Honderden veganisten protesteren tegen dierenrechten in Auckland en roepen 'niet je moeder, niet je melk'augustus 23, 2019
CHRIS MCKEEN / STUFF
Animal rights activists swarmed the streets of Auckland’s CBD on Saturday, urging people to “go vegan”.
Hundreds of vegan activists marched through downtown Auckland to protest for animal rights.
Chanting “not your mum, not your milk”, they amassed at Mahuhukiterangi Reserve – many with dogs and more wielding placards – before striking out for Myers Park, via Queen St, on Saturday morning.
Attendees ranged from babies to septuagenarians. Placards bore slogans such as “Animals are here with us, not for us”, and “Compassion over killing”.
Samantha Eastall drove up from Wellington to help raise awareness of the vegan cause, with her husband and three-year-old son – both vegan – plus their two elderly rottweillers, who eat meat.
* The rat-trapping vegan: He’s doing it for New Zealand
* Vegan mothers can ‘ethically’ eat their own afterbirth
* How I developed a taste for exotic pest meat
* Meat eaters, vegetarians, vegans: How much does diet impact the environment?

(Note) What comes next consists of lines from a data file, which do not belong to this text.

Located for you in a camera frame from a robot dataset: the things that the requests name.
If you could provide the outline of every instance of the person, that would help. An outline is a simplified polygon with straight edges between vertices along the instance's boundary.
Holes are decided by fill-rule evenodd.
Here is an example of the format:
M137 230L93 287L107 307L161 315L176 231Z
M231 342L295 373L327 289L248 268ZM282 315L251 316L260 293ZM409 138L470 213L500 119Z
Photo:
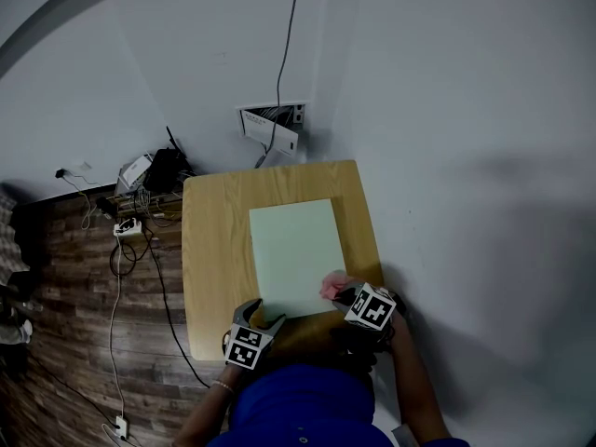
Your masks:
M419 445L468 447L447 430L406 320L397 312L392 328L389 343L402 424L409 427ZM279 368L258 365L255 373L228 364L172 445L391 447L387 436L372 425L372 381L367 372L363 375L362 363L351 361L358 358L349 354L340 358L340 363L326 359ZM220 435L229 406L229 431Z
M29 319L18 325L15 321L17 313L14 308L6 323L0 323L0 345L28 344L34 332L34 326Z

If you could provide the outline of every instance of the wooden table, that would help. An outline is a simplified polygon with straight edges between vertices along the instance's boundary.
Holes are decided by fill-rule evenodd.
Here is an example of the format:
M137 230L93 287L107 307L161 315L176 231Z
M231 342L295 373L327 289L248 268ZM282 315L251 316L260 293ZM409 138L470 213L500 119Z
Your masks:
M249 210L330 198L349 275L383 285L373 226L355 161L252 169L187 179L183 197L183 279L193 358L222 359L234 309L259 297ZM290 319L275 350L324 343L337 311Z

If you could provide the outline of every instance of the plug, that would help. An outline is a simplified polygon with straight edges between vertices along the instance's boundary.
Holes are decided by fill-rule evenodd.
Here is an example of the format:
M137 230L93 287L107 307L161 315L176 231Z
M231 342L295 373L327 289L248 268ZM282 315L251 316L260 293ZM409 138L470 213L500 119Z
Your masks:
M115 433L121 440L126 440L129 437L129 423L121 415L115 419Z

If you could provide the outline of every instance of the pink cloth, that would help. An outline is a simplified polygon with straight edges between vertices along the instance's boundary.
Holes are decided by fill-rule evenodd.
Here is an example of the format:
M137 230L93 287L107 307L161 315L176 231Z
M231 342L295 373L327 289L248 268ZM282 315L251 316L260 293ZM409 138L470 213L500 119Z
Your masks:
M323 279L322 287L320 289L320 297L323 300L334 300L337 294L344 289L345 285L355 279L349 277L345 272L337 270L331 272Z

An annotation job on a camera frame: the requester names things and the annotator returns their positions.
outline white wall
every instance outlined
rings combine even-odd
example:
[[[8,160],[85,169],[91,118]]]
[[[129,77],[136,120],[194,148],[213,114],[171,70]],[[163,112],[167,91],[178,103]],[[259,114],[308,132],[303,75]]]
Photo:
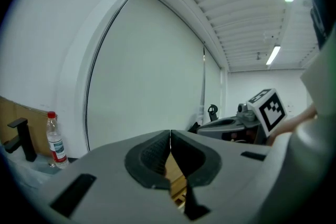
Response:
[[[70,74],[78,71],[87,44],[93,40],[88,25],[92,27],[93,23],[98,25],[105,20],[104,28],[114,12],[109,8],[115,2],[15,0],[2,25],[0,95],[31,108],[56,110],[70,157],[80,157],[87,152],[83,132],[73,128],[74,117],[81,119],[83,115],[82,111],[73,110],[79,94],[74,90],[77,77]],[[102,4],[106,10],[97,12],[97,7]],[[94,38],[99,40],[100,34],[95,35]],[[85,84],[77,88],[84,91]],[[66,99],[61,92],[65,95],[71,92],[72,96]]]
[[[228,74],[225,116],[234,116],[239,103],[245,103],[262,89],[276,88],[288,118],[307,108],[307,91],[300,77],[303,70],[270,70]]]
[[[93,69],[90,149],[148,132],[189,129],[200,107],[202,79],[203,43],[188,26],[158,0],[129,0]]]

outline plastic bottle
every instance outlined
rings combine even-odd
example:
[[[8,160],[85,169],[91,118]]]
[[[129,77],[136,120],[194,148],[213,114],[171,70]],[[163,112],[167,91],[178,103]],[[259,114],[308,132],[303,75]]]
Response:
[[[64,151],[61,135],[58,132],[56,113],[54,111],[48,112],[47,138],[56,166],[61,169],[67,167],[69,161]]]

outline ceiling panel
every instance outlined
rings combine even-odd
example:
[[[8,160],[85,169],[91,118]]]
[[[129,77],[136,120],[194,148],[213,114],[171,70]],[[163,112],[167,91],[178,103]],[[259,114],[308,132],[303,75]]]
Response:
[[[312,0],[194,1],[214,29],[230,71],[307,67],[318,54]],[[281,50],[269,67],[274,45]]]

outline wooden surface
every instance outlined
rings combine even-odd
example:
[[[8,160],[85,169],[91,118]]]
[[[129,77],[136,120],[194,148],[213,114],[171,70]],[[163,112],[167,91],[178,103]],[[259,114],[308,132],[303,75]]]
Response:
[[[28,120],[30,137],[36,153],[51,156],[47,134],[47,112],[31,109],[0,97],[0,141],[4,144],[17,135],[17,129],[7,126],[8,123],[19,119]]]
[[[183,195],[186,193],[187,180],[182,174],[172,154],[169,155],[166,162],[166,178],[171,183],[171,197],[174,201],[184,200]]]

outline black slot
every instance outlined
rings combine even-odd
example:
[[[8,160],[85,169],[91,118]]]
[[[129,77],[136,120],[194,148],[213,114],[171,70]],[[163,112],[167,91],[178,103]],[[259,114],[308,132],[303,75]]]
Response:
[[[90,174],[81,174],[75,181],[50,205],[50,207],[65,217],[69,217],[91,185],[97,178]]]
[[[209,185],[219,172],[222,160],[212,148],[179,131],[171,131],[171,145],[173,157],[187,179],[184,213],[190,220],[196,220],[210,213],[210,210],[201,204],[202,201],[196,200],[193,188]]]
[[[241,153],[241,156],[250,158],[250,159],[256,159],[258,161],[264,161],[264,159],[266,158],[266,155],[264,154],[259,154],[259,153],[254,153],[254,152],[250,152],[250,151],[244,151],[243,153]]]

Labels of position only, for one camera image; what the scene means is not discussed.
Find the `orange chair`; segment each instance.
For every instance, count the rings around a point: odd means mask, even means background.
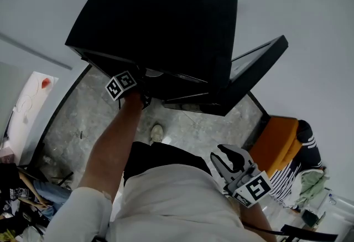
[[[270,178],[282,170],[299,152],[302,143],[296,138],[299,121],[294,118],[271,117],[249,154],[260,171]]]

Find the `black and white striped fabric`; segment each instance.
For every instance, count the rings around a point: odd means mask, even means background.
[[[274,188],[270,195],[280,203],[290,194],[293,181],[300,171],[322,167],[314,134],[306,121],[299,120],[296,137],[303,146],[283,170],[276,171],[270,178]]]

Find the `marble floor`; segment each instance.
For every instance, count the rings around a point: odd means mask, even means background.
[[[43,154],[51,158],[46,164],[56,167],[47,169],[47,173],[52,172],[50,176],[56,177],[73,171],[72,188],[77,187],[84,173],[93,144],[118,113],[118,101],[112,101],[105,90],[107,83],[107,76],[91,68],[67,98],[44,138]],[[210,153],[217,153],[227,162],[217,145],[242,147],[261,116],[247,95],[225,117],[166,109],[159,100],[153,99],[143,111],[136,140],[149,143],[152,127],[161,124],[165,133],[163,142],[201,156],[215,180],[223,186],[223,179],[210,161]],[[269,208],[269,217],[279,215],[276,205]]]

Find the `black shorts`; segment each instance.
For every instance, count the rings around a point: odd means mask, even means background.
[[[144,173],[154,167],[184,164],[199,168],[209,175],[210,169],[200,156],[181,150],[180,148],[154,142],[151,146],[142,142],[133,142],[127,165],[124,169],[124,185],[132,176]]]

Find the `white sneaker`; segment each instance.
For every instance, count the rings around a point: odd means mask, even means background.
[[[164,137],[164,129],[162,128],[161,125],[156,124],[150,134],[150,145],[152,145],[154,142],[162,142]]]

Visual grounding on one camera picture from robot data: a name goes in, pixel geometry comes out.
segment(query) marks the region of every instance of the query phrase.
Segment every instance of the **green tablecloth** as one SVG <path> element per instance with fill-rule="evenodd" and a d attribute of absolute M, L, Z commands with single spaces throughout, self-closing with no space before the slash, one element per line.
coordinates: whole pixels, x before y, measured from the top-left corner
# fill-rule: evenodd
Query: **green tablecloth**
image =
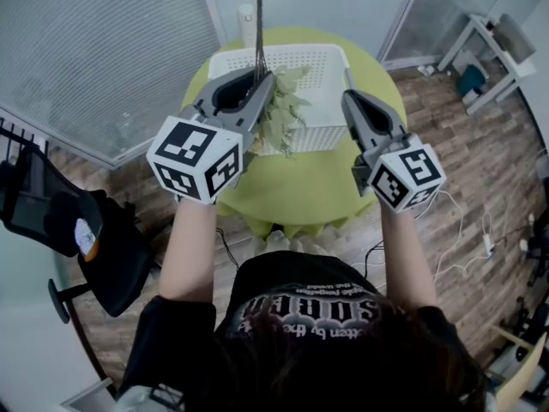
<path fill-rule="evenodd" d="M 303 27 L 278 27 L 263 33 L 265 45 L 329 43 L 343 48 L 359 90 L 373 94 L 399 112 L 406 123 L 401 96 L 389 74 L 367 52 L 332 33 Z M 221 48 L 242 48 L 241 40 Z M 196 72 L 183 105 L 195 99 L 208 80 L 208 62 Z M 225 189 L 217 200 L 218 213 L 240 213 L 257 236 L 266 236 L 274 223 L 284 227 L 287 237 L 303 230 L 319 234 L 327 224 L 337 227 L 364 213 L 376 197 L 361 197 L 351 174 L 359 154 L 347 134 L 332 151 L 256 157 L 235 189 Z"/>

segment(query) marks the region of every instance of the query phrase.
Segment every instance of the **floor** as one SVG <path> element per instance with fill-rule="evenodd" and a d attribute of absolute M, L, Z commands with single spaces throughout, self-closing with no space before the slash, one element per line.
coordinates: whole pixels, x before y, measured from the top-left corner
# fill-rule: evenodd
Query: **floor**
<path fill-rule="evenodd" d="M 497 66 L 490 71 L 493 84 L 501 77 L 501 71 Z M 546 206 L 533 169 L 542 149 L 540 139 L 518 94 L 512 94 L 502 104 L 490 104 L 472 118 L 465 114 L 455 91 L 454 77 L 443 73 L 425 78 L 414 69 L 397 70 L 391 76 L 404 99 L 409 129 L 437 151 L 448 176 L 444 189 L 464 214 L 462 237 L 443 258 L 440 270 L 452 264 L 465 265 L 485 254 L 482 240 L 485 212 L 492 219 L 492 237 L 496 241 L 502 239 L 508 206 L 505 232 L 510 234 L 498 245 L 493 258 L 472 262 L 468 277 L 453 268 L 437 279 L 440 306 L 450 322 L 456 324 L 470 353 L 486 362 L 496 345 L 496 337 L 488 325 L 509 319 L 516 309 L 517 296 L 527 295 L 527 304 L 533 306 L 545 291 L 544 282 L 527 288 L 534 263 L 525 260 L 518 249 L 521 235 L 528 235 L 528 213 L 539 215 Z M 134 203 L 142 221 L 139 228 L 144 233 L 161 226 L 173 215 L 175 202 L 158 186 L 144 157 L 115 172 L 98 169 L 61 149 L 54 149 L 51 159 L 77 185 L 105 189 L 119 202 Z M 439 195 L 418 220 L 419 235 L 433 272 L 441 253 L 456 242 L 459 225 L 460 210 L 444 195 Z M 242 261 L 251 238 L 243 219 L 220 217 L 218 226 L 225 231 L 233 255 Z M 154 242 L 159 261 L 168 235 L 164 232 Z M 327 229 L 321 241 L 333 254 L 355 264 L 363 263 L 367 250 L 380 239 L 379 208 L 375 207 L 344 229 Z M 376 252 L 369 261 L 380 263 L 383 254 Z M 82 282 L 77 265 L 69 264 L 68 270 L 73 283 Z M 218 239 L 214 290 L 218 318 L 225 314 L 235 272 Z M 369 267 L 369 277 L 374 285 L 383 285 L 383 267 Z M 155 278 L 150 276 L 140 298 L 119 318 L 106 315 L 92 294 L 75 300 L 87 338 L 115 385 L 123 377 L 139 314 L 155 293 Z"/>

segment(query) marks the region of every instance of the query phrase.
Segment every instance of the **person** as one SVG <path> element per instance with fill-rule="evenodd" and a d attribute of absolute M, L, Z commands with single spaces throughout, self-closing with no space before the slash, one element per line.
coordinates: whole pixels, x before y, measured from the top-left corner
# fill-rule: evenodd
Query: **person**
<path fill-rule="evenodd" d="M 381 214 L 387 298 L 336 257 L 275 251 L 239 267 L 215 330 L 215 209 L 182 199 L 117 410 L 484 410 L 413 214 Z"/>

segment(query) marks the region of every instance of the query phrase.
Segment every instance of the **white table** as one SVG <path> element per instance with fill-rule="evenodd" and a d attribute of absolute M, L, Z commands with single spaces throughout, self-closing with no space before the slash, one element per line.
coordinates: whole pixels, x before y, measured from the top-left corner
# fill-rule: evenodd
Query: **white table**
<path fill-rule="evenodd" d="M 463 29 L 463 32 L 458 37 L 457 41 L 452 47 L 450 47 L 449 51 L 446 55 L 444 55 L 443 60 L 438 65 L 438 70 L 443 71 L 465 45 L 473 32 L 476 31 L 496 53 L 504 67 L 507 69 L 508 74 L 504 77 L 504 79 L 488 90 L 488 92 L 480 96 L 467 109 L 467 114 L 474 114 L 477 110 L 494 98 L 496 98 L 496 102 L 501 102 L 509 93 L 519 87 L 521 80 L 536 72 L 534 63 L 530 58 L 527 58 L 522 61 L 522 63 L 518 64 L 507 51 L 504 51 L 501 48 L 498 42 L 492 37 L 488 29 L 486 29 L 487 22 L 487 18 L 471 14 L 469 16 L 469 23 L 466 25 L 465 29 Z"/>

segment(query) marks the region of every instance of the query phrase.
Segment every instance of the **black office chair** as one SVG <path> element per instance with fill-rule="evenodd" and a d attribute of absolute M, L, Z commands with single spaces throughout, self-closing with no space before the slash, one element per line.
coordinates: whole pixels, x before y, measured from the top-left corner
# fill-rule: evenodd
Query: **black office chair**
<path fill-rule="evenodd" d="M 63 303 L 89 290 L 107 313 L 119 316 L 139 296 L 149 271 L 158 267 L 149 239 L 134 225 L 133 209 L 120 207 L 104 191 L 83 191 L 74 186 L 37 145 L 21 144 L 25 147 L 15 166 L 7 161 L 0 164 L 0 218 L 4 226 L 66 257 L 78 255 L 87 283 L 57 290 L 53 280 L 48 282 L 53 304 L 65 323 L 70 317 Z M 90 262 L 84 260 L 75 242 L 79 218 L 86 220 L 99 241 L 97 256 Z"/>

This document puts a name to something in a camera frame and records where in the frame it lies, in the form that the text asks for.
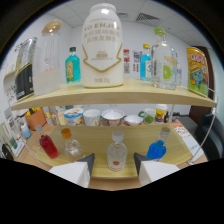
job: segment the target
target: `white bottle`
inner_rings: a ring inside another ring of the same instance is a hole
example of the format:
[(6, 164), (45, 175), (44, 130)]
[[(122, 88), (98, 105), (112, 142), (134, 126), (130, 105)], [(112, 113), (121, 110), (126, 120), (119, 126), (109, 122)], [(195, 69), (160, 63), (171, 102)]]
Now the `white bottle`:
[(181, 86), (181, 76), (182, 76), (182, 69), (180, 63), (177, 60), (177, 77), (176, 77), (177, 86)]
[(113, 171), (120, 171), (125, 167), (128, 150), (122, 143), (124, 132), (122, 130), (114, 130), (112, 139), (114, 143), (110, 144), (107, 149), (108, 167)]
[(124, 82), (123, 36), (116, 8), (94, 5), (82, 29), (81, 82), (85, 87), (119, 86)]

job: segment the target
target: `clear glass bottle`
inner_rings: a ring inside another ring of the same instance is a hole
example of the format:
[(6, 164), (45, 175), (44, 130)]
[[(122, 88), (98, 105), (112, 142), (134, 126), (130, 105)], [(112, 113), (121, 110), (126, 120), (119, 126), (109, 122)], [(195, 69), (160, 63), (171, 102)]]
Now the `clear glass bottle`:
[(161, 161), (162, 157), (166, 153), (166, 141), (170, 134), (170, 129), (167, 127), (162, 127), (160, 135), (158, 136), (156, 142), (153, 142), (149, 146), (149, 150), (146, 157), (154, 161)]
[(64, 152), (71, 162), (82, 159), (85, 155), (80, 143), (72, 138), (69, 128), (64, 128), (61, 131), (62, 137), (65, 139)]
[(151, 54), (150, 45), (143, 44), (143, 54), (140, 62), (140, 78), (144, 81), (151, 81)]
[(124, 132), (122, 130), (114, 130), (112, 132), (111, 143), (107, 149), (107, 162), (108, 167), (113, 171), (120, 171), (125, 167), (128, 150), (122, 143), (124, 139)]
[(80, 82), (80, 60), (75, 54), (76, 47), (70, 48), (70, 56), (65, 61), (65, 73), (67, 83)]
[(42, 128), (41, 125), (36, 126), (36, 131), (40, 135), (39, 143), (40, 143), (41, 147), (44, 149), (44, 151), (46, 152), (46, 154), (51, 159), (56, 158), (58, 156), (58, 150), (55, 147), (55, 145), (54, 145), (52, 139), (50, 138), (50, 136), (44, 134), (43, 128)]
[(155, 28), (158, 42), (152, 47), (152, 75), (154, 87), (176, 89), (177, 59), (175, 50), (166, 42), (166, 33), (162, 28)]
[(180, 63), (177, 60), (177, 77), (176, 77), (177, 86), (181, 86), (181, 76), (182, 76), (182, 69), (181, 69)]

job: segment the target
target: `packaging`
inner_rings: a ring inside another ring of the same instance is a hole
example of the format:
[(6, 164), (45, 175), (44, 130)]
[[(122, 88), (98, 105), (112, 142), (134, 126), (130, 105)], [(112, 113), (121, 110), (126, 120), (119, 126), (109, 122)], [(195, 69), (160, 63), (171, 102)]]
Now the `packaging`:
[(81, 82), (85, 87), (119, 86), (124, 82), (123, 36), (116, 8), (94, 5), (82, 29)]
[(157, 123), (162, 123), (163, 122), (166, 111), (167, 111), (167, 105), (166, 104), (156, 104), (155, 121)]
[(204, 53), (196, 47), (187, 48), (188, 89), (202, 96), (208, 96), (209, 74)]

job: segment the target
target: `bottle cap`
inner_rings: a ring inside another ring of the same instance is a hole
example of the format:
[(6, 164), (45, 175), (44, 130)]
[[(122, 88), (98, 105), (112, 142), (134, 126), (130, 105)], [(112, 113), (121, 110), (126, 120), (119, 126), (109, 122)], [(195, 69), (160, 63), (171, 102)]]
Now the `bottle cap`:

Eastall, a 28-year-old procurement officer, turned vegan after becoming a mother. She said her eureka moment came upon realising “that cow made milk for its baby, not mine”.
Is being vegan with flesh-eating pets ethically problematic? Eastall said it would have been too expensive to switch two large dogs to veganism, given the amount of supplements they’d need to stay healthy, but her next dog would be smaller and “100 per cent vegan”.
She said since any meat her dogs eat was a byproduct, she “feels ok” about their omnivorous lifestyle.
Vegan of five years Mandy Kirk, a 49-year-old ecologist, marched with injustice on her mind.
“How’s this for out of whack?” she asked.
“I walk past this new car yard for BMWs – it’s so huge and fancy – then I walk past a homeless shelter and I walk past a farm … it looks like cars are getting looked after better than living beings.”
Australian backpacker Jack Oswald, 22, stayed in Auckland an extra day to join the march.
He said he used to eat a lot of meat but stopped six months ago, because he “finally actually thought about it – and just couldn’t any more”.
“Going vegan is better for me, for the environment, and for animals.”
Oswald said the only challenge had been the amount of time he now spends reading labels at the supermarket.
Several Auckland pedestrians stop to film the rowdy and colourful group, flanked by a handful of police, snaking through the city centre.
“They certainly are passionate, all that shouting’s quite affronting – they are raising awareness for sure,” noted Nathan Cleary, a 24-year-old office worker.
He wasn’t convinced to stop eating meat, however.
“My will power may be lacking,” he said.
David Stannard, 72, stepped out of the Thai restaurant he runs with his wife to watch the crowd marching down Customs St.
He believes “treating animals well is quite a different matter to not eating them”.
A former dairy scientist, Stannard said that in his experience “there’s no reason animals can’t have a happy and contented life being farmed”.
He said he’d also visited slaughterhouses and seen the emphasis on giving cattle a humane death.
Nevertheless, Stannard encouraged the vegans to have their say.
“Debate in itself a very good thing!” he concluded.